Termite management has always been a price-competitive field and I have no doubt that Raja’s tenacity enabled imidacloprid to gain the market edge it needed to succeed. Imidacloprid remains a successful termiticide in Australia, especially in the southern states, and internationally it remains very strong in the market. For example, in South Africa and parts of Southeast Asia it is the number one termiticide active. A seminal year in the termite market, 1997 also saw Dow Agrosciences launch the first termite baiting system with hexaflumuron as the active. This was a radical change in how termites were managed and allowed the industry to develop away from using large volumes of liquid applied termiticides and rod injecting under concrete. The market positioning for this product provided for supply to only a few, carefully selected companies. Their subsequent sales success created a strong demand for alternative baiting options within the larger pest industry.
Fipronil: A new era
The next leap forward in innovation arrived in 2002 with the launch of Exterra, a more widely accessible termite baiting system from Ensystex, using chlorfluazuron, and the introduction of fipronil, as the second non-repellent termiticide in the market. Originally developed by Rhône-Poulenc, fipronil was launched in Australia by BASF. These two products became the ‘hottest’ products in the treatment of termite infestations in existing buildings and have spawned many similar products as their patents expired.
The last 25 years have seen unprecedented change, not only to the arsenal of treatment options available to pest management professionals, but also to business management systems, professional standards, information systems, and training. We have observed our industry thrive through increased competition and market segmentation and seen AEPMA develop as a strong voice for our industry. In the early days of termite baiting, I recall some pest managers bemoaning the end of the termite control industry, as baits would eliminate all the termite colonies. Yet again, the market has only continued to grow. In the baiting segment we have seen numerous additional baits launched, together with new actives, bistrifluron and novaluron. The registration of new actives for termite treatments continues, with chlorantraniliprole launched a few years ago, and most recently, broflanilide.

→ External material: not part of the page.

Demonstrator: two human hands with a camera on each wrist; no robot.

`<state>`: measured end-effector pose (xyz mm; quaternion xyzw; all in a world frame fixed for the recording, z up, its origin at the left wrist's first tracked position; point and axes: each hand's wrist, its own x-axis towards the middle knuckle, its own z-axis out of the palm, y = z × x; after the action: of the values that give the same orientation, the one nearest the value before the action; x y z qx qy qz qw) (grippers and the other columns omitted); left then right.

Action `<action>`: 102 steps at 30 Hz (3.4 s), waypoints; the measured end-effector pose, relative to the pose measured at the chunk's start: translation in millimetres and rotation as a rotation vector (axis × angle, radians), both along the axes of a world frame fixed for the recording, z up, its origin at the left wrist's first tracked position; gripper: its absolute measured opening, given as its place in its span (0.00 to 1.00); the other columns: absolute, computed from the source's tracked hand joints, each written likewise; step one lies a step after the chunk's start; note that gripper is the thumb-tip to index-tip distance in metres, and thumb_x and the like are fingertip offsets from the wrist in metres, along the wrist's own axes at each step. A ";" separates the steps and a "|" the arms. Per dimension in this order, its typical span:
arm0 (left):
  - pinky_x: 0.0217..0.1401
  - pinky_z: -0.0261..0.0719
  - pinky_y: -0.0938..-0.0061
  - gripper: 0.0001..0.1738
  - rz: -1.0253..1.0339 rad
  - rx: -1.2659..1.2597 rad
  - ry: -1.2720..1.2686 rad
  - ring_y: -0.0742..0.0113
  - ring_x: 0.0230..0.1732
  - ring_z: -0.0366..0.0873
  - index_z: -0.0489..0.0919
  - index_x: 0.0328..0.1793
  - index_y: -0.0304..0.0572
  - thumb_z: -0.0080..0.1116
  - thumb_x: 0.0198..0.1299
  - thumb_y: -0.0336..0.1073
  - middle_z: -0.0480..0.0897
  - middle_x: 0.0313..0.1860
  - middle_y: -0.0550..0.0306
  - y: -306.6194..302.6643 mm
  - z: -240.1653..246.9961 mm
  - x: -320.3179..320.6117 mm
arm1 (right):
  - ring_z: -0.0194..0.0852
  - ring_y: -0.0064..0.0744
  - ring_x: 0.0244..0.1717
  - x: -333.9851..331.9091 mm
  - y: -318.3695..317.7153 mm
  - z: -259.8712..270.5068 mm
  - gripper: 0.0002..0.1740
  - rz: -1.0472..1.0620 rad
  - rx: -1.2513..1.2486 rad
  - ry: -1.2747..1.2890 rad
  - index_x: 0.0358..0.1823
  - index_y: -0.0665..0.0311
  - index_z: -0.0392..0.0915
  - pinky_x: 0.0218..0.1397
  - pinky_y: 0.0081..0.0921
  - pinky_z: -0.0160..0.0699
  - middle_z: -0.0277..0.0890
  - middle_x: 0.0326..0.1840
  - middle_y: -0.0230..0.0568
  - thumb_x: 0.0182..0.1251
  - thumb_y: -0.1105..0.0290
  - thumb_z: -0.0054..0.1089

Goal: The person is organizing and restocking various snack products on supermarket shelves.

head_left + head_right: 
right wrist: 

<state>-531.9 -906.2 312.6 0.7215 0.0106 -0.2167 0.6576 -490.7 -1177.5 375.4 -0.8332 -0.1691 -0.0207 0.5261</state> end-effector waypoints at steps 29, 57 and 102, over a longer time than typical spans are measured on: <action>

In the last 25 years, many termite products and management systems have come and quietly disappeared, but none have been lost to regulatory bans. We have as an industry taken control of our destiny and for professional pest managers the opportunity for market differentiation and profitability, while adopting ethical business models, is greater than ever before, leaving our industry well positioned for the future. We have come through a global pandemic with more efficient business models. Climate change will present new management challenges, but it will also bring new opportunities, not least of which will be increased pest pressures with resultant further demand for our services.